▶ [TASK GOAL] Which lines in the records below contain the word "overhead"? Copy each one.

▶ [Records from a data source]

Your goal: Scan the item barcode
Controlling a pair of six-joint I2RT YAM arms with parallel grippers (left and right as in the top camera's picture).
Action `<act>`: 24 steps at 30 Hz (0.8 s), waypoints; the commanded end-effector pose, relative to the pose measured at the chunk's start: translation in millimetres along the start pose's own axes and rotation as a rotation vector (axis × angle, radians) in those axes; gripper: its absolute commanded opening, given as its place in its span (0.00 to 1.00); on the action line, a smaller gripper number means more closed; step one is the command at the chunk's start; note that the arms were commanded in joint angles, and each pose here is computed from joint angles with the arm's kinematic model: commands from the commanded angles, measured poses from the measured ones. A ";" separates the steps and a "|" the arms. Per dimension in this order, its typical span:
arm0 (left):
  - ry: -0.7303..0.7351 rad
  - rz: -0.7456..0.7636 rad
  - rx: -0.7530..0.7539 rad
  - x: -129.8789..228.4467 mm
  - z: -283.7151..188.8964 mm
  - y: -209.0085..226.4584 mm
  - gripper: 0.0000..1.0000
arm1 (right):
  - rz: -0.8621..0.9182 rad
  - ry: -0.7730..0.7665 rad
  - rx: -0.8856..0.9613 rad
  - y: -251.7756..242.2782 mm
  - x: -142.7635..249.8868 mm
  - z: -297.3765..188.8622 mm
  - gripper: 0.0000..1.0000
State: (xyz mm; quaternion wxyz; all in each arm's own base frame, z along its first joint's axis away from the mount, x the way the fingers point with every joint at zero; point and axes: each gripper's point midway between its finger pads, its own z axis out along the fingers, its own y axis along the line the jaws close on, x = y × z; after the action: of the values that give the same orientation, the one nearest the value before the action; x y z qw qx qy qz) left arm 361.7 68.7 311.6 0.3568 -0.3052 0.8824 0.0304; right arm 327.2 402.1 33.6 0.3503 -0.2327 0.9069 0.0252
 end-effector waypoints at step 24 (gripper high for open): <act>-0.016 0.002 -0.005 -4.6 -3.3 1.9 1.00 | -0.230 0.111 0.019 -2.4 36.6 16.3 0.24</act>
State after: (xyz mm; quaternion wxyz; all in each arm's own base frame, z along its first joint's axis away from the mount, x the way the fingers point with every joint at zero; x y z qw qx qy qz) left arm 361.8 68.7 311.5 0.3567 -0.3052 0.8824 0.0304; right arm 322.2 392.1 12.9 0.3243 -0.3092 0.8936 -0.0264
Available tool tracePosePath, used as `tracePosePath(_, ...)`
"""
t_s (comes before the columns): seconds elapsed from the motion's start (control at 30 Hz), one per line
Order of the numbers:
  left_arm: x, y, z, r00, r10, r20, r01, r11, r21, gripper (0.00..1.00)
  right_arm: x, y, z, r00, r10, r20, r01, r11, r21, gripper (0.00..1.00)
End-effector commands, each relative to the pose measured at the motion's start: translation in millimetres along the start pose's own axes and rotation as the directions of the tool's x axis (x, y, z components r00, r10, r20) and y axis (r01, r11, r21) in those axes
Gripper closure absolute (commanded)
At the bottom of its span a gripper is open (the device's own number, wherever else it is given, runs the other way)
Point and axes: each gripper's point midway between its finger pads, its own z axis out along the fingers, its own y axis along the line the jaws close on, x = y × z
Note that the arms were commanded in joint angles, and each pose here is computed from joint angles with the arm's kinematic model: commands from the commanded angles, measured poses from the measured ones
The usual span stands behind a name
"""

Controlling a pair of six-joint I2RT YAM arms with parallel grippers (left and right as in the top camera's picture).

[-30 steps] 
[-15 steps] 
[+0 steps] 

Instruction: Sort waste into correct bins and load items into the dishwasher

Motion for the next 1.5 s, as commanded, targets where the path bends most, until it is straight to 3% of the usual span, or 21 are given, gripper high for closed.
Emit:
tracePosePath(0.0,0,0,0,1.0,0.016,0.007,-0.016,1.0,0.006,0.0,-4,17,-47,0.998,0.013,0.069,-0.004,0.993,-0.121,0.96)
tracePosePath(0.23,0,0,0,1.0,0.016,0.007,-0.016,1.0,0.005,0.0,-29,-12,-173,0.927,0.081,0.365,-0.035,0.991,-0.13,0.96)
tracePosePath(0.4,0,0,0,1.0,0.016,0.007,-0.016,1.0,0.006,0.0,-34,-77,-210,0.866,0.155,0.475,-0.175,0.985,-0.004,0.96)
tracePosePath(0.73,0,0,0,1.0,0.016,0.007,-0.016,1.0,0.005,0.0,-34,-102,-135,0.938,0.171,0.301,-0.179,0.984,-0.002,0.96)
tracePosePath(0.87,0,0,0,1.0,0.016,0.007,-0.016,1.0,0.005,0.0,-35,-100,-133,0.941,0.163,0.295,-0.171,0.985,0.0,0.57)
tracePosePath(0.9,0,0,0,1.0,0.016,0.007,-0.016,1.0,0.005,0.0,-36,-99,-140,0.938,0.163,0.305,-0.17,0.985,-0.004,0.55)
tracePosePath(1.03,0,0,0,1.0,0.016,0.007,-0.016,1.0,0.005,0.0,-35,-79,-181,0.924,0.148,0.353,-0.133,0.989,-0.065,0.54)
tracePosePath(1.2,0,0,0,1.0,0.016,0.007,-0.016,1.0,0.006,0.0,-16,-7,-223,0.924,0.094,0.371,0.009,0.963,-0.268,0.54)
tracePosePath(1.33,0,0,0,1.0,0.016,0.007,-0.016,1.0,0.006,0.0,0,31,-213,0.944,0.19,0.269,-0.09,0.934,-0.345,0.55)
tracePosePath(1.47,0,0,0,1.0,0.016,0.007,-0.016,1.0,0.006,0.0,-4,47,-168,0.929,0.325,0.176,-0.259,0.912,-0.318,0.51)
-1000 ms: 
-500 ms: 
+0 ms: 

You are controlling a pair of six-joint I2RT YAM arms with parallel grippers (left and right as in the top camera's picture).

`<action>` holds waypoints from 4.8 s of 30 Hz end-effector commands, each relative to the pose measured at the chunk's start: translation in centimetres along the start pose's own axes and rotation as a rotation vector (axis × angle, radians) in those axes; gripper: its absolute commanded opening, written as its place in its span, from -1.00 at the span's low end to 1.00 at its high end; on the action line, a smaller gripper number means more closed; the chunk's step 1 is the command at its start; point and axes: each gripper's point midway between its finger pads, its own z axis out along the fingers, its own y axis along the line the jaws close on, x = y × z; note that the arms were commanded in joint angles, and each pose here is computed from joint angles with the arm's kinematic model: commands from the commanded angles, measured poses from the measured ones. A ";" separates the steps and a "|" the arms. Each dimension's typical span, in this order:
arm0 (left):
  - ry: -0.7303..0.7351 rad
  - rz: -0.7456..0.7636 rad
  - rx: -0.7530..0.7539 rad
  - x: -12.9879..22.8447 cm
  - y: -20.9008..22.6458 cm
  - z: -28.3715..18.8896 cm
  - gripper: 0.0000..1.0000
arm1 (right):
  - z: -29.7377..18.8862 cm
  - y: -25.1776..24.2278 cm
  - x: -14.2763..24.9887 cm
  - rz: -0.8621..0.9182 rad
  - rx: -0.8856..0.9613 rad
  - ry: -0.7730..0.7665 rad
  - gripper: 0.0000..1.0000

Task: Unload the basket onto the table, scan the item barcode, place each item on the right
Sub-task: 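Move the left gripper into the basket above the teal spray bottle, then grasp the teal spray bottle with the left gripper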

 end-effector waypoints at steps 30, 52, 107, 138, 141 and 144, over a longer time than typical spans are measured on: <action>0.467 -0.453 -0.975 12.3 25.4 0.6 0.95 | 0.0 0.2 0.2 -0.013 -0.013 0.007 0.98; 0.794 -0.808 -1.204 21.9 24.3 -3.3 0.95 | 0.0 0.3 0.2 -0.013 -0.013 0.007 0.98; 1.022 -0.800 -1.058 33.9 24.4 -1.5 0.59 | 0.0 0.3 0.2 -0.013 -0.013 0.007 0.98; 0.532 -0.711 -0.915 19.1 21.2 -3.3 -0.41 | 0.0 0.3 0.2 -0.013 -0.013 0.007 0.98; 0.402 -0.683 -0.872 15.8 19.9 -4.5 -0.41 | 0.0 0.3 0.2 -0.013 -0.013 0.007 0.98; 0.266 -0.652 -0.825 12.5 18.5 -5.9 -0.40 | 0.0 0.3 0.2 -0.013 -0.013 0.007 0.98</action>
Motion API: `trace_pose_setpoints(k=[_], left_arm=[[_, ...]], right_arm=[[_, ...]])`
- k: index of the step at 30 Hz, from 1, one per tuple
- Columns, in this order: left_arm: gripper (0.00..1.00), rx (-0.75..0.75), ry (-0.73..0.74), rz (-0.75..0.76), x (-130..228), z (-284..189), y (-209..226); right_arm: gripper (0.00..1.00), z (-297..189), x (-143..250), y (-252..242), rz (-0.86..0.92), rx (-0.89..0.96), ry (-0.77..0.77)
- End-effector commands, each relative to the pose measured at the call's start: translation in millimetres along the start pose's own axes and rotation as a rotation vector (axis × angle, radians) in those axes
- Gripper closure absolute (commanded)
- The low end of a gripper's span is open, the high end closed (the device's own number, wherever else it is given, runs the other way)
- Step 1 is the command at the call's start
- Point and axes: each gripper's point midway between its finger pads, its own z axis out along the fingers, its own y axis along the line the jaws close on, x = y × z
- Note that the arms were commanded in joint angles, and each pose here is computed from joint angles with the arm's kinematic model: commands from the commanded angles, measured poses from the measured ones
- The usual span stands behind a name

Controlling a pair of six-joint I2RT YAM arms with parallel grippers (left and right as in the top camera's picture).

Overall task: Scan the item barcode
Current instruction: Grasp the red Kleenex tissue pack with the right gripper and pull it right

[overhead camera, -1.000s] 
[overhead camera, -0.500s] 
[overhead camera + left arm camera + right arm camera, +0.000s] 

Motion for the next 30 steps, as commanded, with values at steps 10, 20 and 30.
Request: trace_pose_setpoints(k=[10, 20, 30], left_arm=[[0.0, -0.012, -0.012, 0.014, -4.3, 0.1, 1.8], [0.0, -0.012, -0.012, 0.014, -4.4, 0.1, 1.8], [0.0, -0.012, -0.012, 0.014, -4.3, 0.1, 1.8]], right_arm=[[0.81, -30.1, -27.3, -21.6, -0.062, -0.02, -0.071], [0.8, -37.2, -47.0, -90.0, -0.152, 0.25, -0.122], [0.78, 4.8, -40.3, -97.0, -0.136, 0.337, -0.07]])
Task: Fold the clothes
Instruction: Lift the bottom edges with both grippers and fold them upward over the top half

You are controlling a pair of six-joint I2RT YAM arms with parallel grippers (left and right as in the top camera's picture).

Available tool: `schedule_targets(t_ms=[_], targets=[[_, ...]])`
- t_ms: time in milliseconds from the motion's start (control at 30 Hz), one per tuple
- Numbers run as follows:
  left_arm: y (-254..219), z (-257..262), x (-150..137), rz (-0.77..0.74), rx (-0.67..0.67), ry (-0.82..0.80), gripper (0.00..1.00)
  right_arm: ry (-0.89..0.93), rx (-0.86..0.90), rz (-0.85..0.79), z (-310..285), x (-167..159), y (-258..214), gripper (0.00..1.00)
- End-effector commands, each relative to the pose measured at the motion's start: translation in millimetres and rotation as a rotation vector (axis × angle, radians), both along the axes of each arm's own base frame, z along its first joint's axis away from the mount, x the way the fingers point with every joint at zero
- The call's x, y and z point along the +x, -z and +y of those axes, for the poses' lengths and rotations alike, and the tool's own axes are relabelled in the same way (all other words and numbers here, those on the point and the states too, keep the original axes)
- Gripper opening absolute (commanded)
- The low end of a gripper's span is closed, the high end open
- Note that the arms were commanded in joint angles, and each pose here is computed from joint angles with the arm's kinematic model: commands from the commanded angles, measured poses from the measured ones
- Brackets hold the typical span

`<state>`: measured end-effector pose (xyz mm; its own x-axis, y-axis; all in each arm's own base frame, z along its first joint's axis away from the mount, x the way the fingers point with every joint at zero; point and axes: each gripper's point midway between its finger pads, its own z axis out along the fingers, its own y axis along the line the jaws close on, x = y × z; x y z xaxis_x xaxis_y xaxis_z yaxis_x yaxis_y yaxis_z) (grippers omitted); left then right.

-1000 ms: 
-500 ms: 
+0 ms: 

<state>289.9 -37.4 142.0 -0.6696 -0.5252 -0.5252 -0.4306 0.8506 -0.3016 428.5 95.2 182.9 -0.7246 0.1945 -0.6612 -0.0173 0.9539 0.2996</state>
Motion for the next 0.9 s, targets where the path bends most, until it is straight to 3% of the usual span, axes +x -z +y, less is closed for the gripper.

▶ [TASK RESPONSE]
[overhead camera, -1.000s] 
[overhead camera, -0.500s] 
[overhead camera + left arm camera + right arm camera, +0.000s] 

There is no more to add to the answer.